ヘ・スは完全にオリジナルのキャラクターなのです。
ドラマよりショッキングな人間関係
ドラマでは結果的にワンウクの妻=ヘミョンとワンジョンの妻=ヘスは姉妹になりました。
史実の王旭(ワンウク)の妻と王貞(ワンジョン)の妻も姉妹です。ドラマと似てると言えば似てます。
でもヘ氏ではありません。どちらも母は神恵王后柳氏。だから柳(ユ)氏です。
(高麗の王族女性は母から姓を受け継ぎます)
でも。
王旭の妻と王貞の妻の父は太祖王建。
なんと王貞(ワン・ジョン)と王旭(ワン・ウク)は異母姉妹と結婚しているのです。
ちなみに光宗の正妻・皇甫(ファンボ)氏も太祖王建の娘です。
高麗の初期には兄弟姉妹で結婚している王族がけっこういます。
兄弟姉妹なのに姓が違うのは。高麗の王族女性は母の姓を受け継ぐ習慣があるからです。
史実通りならコ・ハジンはワン・ソの妹に転生?
もしドラマのコ・ハジンが史実通りの王旭(ワン・ウク)の妻の妹だったとすると、母は神恵王后柳氏になり。ユ氏になります。そして父は太祖王建です。
そしてワン・ソやワン・ウク、ワン・ジョンの異母妹になってしまいます。
異母兄と妹の結婚や恋愛は高麗時代ならあるかもしれませんが。現代人にはショッキングな話です。
現代のドラマでは近親結婚するわけにはいかないですよね。だからドラマのワン・ジョンとワン・ウクの妻は異母姉妹ではない。ヘ氏の設定になっているのでしょう。
ドラマの原作について
ドラマの原作は中国の作家 桐華(トン・ホワ)による小説「歩歩驚心(ほほきょうしん)」です。
「歩歩驚心」は清朝を舞台にした作品で、康煕帝時代にあった皇子たちの争いをモデルにしています。
「歩歩驚心」はテレビドラマ化されました。
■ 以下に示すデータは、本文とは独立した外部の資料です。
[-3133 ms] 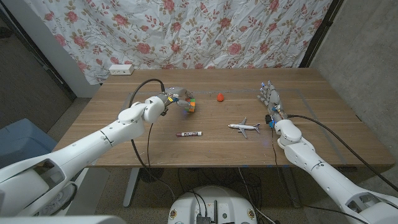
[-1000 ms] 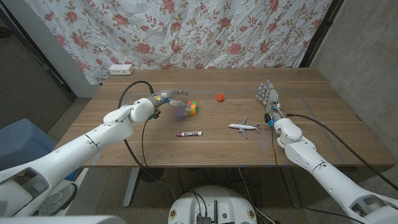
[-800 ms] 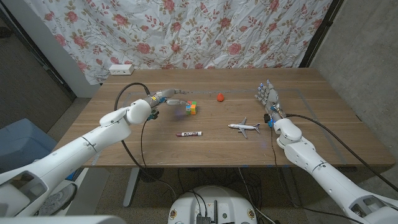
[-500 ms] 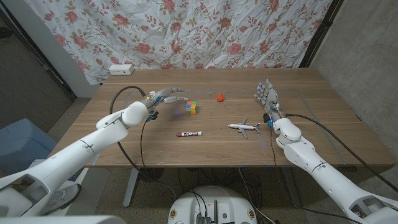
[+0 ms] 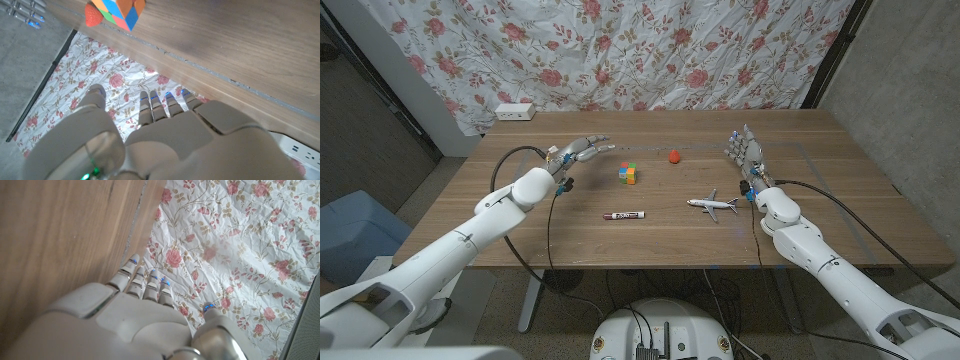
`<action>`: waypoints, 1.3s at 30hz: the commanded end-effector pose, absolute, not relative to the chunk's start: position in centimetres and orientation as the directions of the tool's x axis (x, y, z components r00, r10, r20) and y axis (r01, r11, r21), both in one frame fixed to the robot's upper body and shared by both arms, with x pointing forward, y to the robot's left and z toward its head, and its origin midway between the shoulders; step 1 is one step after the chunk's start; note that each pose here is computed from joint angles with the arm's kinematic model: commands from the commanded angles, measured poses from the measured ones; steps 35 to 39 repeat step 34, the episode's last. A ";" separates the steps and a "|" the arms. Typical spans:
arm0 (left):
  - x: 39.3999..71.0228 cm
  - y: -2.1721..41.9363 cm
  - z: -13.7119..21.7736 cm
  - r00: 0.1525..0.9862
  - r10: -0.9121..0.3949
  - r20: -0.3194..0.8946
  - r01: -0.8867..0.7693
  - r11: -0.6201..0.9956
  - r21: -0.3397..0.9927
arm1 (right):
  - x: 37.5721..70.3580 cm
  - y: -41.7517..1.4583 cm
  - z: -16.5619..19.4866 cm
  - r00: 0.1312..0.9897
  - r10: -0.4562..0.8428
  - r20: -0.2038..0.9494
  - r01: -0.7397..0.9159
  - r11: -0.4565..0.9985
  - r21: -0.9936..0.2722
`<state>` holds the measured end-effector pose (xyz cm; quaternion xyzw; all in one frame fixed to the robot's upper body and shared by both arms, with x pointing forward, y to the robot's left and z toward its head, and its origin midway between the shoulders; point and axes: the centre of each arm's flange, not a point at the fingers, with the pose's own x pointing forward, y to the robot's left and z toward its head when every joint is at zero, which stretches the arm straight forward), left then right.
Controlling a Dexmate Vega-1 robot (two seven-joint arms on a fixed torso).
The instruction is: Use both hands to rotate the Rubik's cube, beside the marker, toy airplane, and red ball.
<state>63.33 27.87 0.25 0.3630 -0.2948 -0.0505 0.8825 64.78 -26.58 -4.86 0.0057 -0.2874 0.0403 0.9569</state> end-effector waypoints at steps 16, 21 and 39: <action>66.2 27.2 -3.1 0.808 -0.153 0.568 -0.038 0.950 0.311 | 66.4 -25.8 -4.4 0.823 0.100 0.559 -0.121 0.993 0.001; 66.7 26.7 -3.4 0.799 -0.141 0.585 -0.015 0.967 0.254 | 66.3 -25.9 -4.4 0.821 0.086 0.564 -0.115 0.993 0.015; 67.8 27.0 -4.8 0.793 -0.063 0.606 0.016 0.996 0.083 | 64.2 -25.4 -3.8 0.816 0.049 0.576 -0.070 0.997 0.015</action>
日本では「宮廷女官 若曦(ジャクギ)」のタイトルで見ることもできます。
「麗」のストーリーも基本は「宮廷女官 若曦」と同じ。若曦がヘスに置き換わっているのです。
「歩歩驚心」もまた歴史的な出来事を背景にしたフィクションであり、ヘ・スはもちろん、若曦も歴史上の記録には一切登場しません。
ドラマの原作小説の段階で若曦は架空の存在として描かれているのです。韓国版若曦といえるヘ・スも架空の存在です。
まとめ
韓国ドラマ「麗<レイ>~花萌ゆる8人の皇子たち~」のヒロイン、ヘ・ス(コ・ハジン)について、その背景や史実との違いを詳しく見てきました。
ヘ・スは現代から高麗時代へタイムスリップした魅力的なキャラクターです。でもヘ・スはあくまで架空の存在。実在の人物ではありません。
ドラマの背景になる高麗の歴史は実際の出来事に基づいていますが、物語は作り話です。特に皇子たちの関係やヘ・スの恋愛模様はドラマを盛り上げるために脚色された部分が多いです。
ドラマを楽しむために大切なのは史実と架空を区別すること。歴史的な背景を知ることでドラマをより深く理解できますが、ドラマは作り話なのでエンターテイメントとして楽しむのが良いと思います。